(REQUIRED WORK) Output must match the data below exactly from its first line through the line that contains "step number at", with no other line.
*** Block opens ***
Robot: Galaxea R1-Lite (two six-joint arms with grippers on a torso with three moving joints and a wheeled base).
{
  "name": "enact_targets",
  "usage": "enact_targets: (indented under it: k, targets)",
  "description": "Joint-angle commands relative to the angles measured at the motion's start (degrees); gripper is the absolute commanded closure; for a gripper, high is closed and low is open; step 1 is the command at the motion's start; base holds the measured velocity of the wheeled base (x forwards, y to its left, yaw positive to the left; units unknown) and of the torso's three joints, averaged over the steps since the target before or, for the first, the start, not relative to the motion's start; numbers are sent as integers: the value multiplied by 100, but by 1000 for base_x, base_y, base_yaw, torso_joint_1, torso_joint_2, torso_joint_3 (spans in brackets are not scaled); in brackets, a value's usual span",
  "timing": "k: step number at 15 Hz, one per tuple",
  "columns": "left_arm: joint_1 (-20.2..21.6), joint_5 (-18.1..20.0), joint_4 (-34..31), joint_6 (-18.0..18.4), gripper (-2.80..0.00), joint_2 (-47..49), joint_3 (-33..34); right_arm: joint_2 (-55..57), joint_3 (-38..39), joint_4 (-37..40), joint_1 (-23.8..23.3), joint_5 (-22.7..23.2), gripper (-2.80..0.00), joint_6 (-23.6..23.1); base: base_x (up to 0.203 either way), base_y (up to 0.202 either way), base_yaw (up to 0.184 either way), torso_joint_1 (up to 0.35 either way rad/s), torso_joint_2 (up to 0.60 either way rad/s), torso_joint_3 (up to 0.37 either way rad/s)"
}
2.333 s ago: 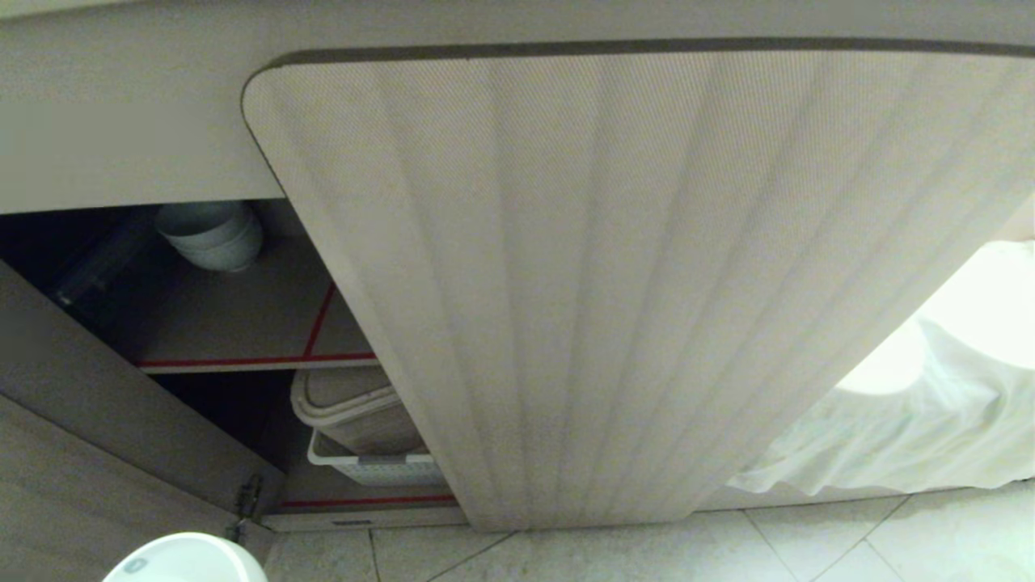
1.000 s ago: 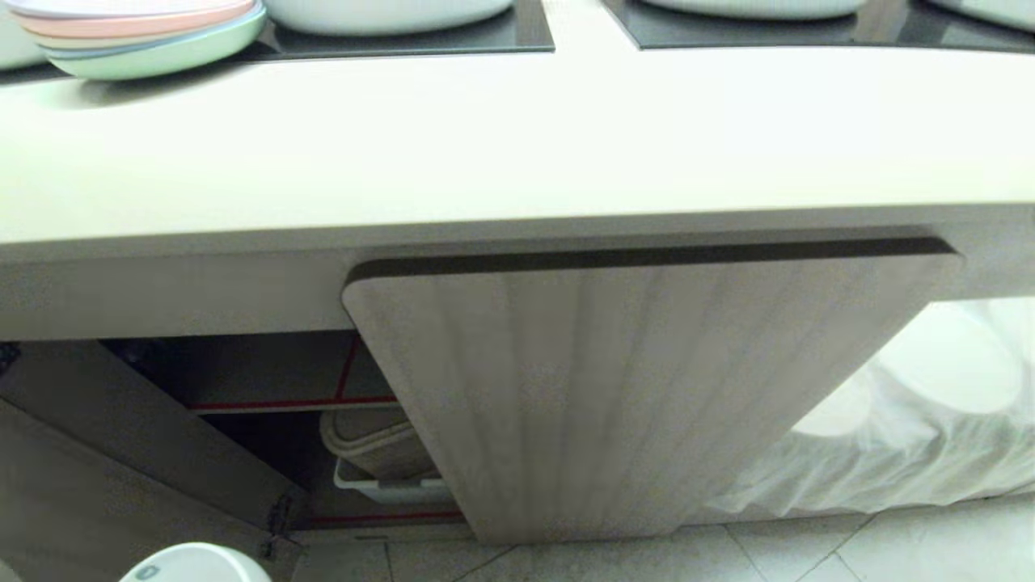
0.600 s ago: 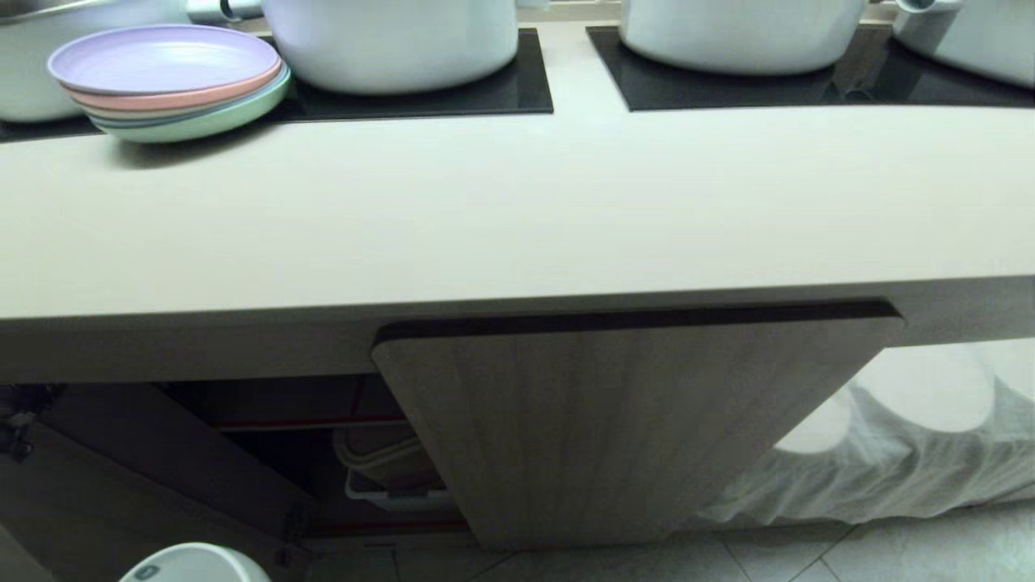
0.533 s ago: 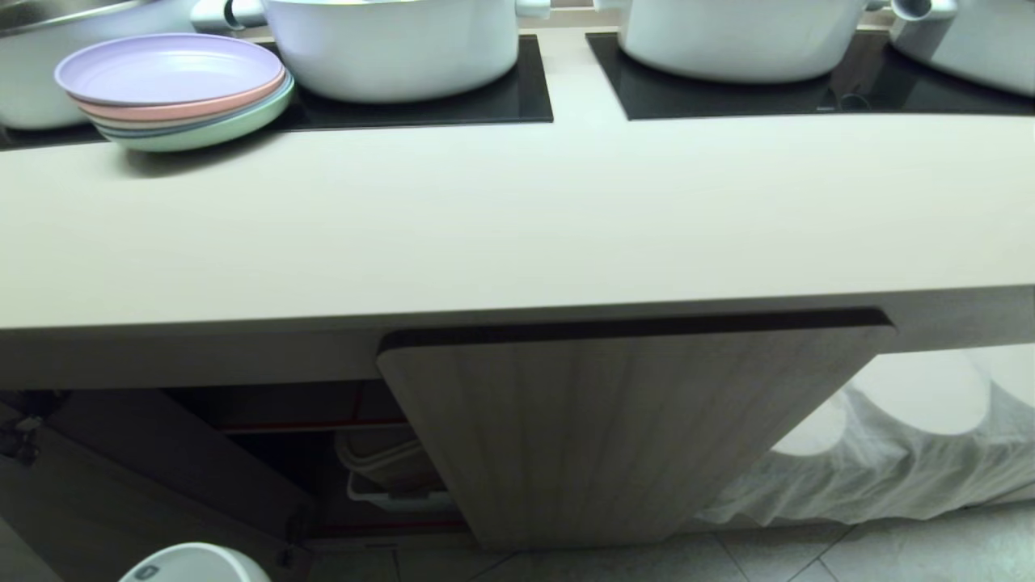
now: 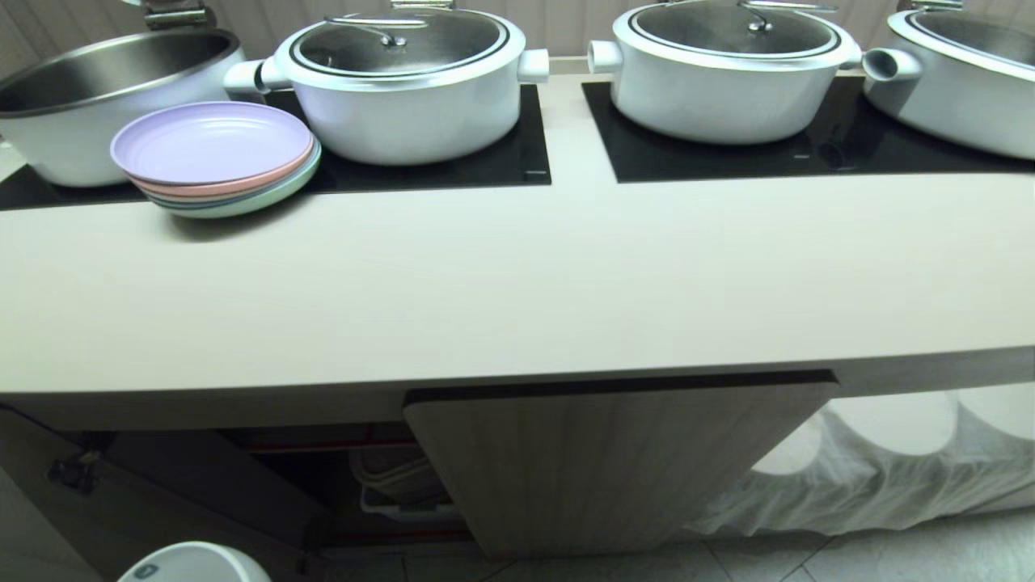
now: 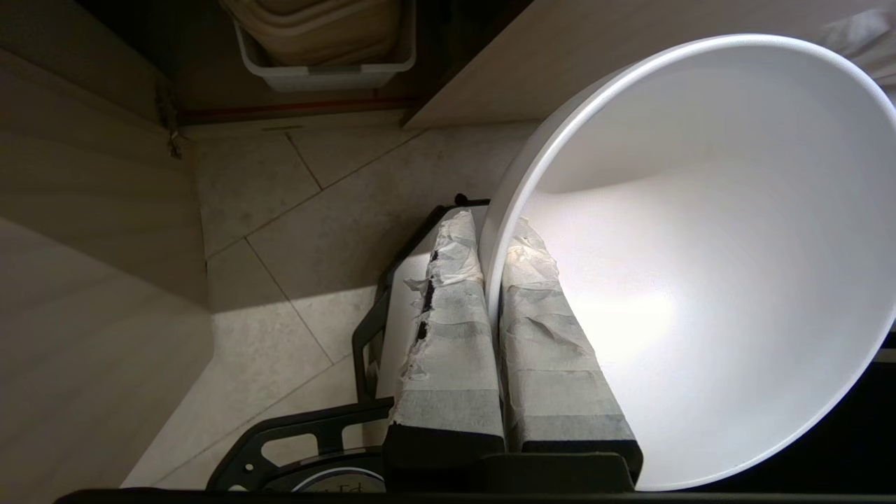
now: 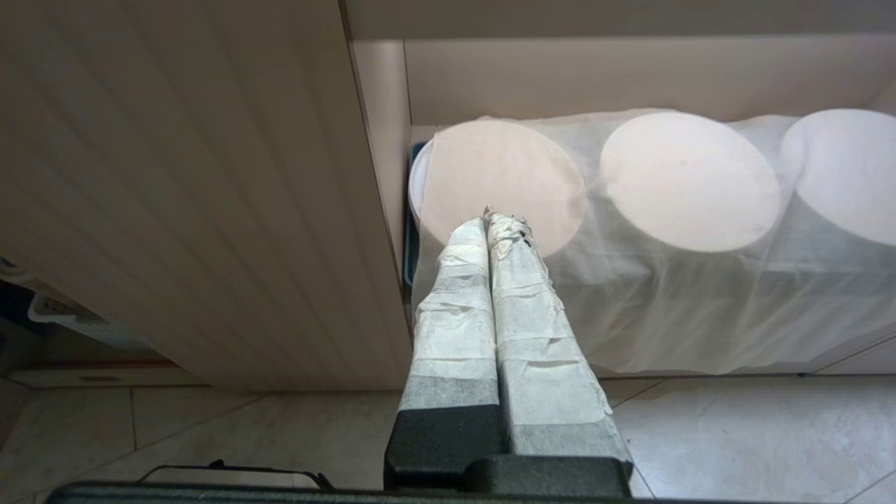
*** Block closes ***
(OUTPUT FOR THIS EXERCISE)
Robot: Galaxea R1-Lite (two six-joint arms with grippers on a torso with three moving joints and a wheeled base).
{
  "name": "enact_targets",
  "usage": "enact_targets: (indented under it: k, targets)",
  "description": "Joint-angle commands relative to the angles measured at the motion's start (degrees); gripper is the absolute commanded closure; for a gripper, high is closed and low is open; step 1 is the command at the motion's start; base holds the measured velocity of the wheeled base (x forwards, y to its left, yaw positive to the left; units unknown) and of the torso's three joints, averaged over the steps since the target before or, for the first, the start, not relative to the motion's start; numbers are sent as integers: the value multiplied by 100, but by 1000 for base_x, base_y, base_yaw, torso_joint_1, torso_joint_2, torso_joint_3 (spans in brackets are not scaled); in brackets, a value's usual span",
  "timing": "k: step number at 15 Hz, one per tuple",

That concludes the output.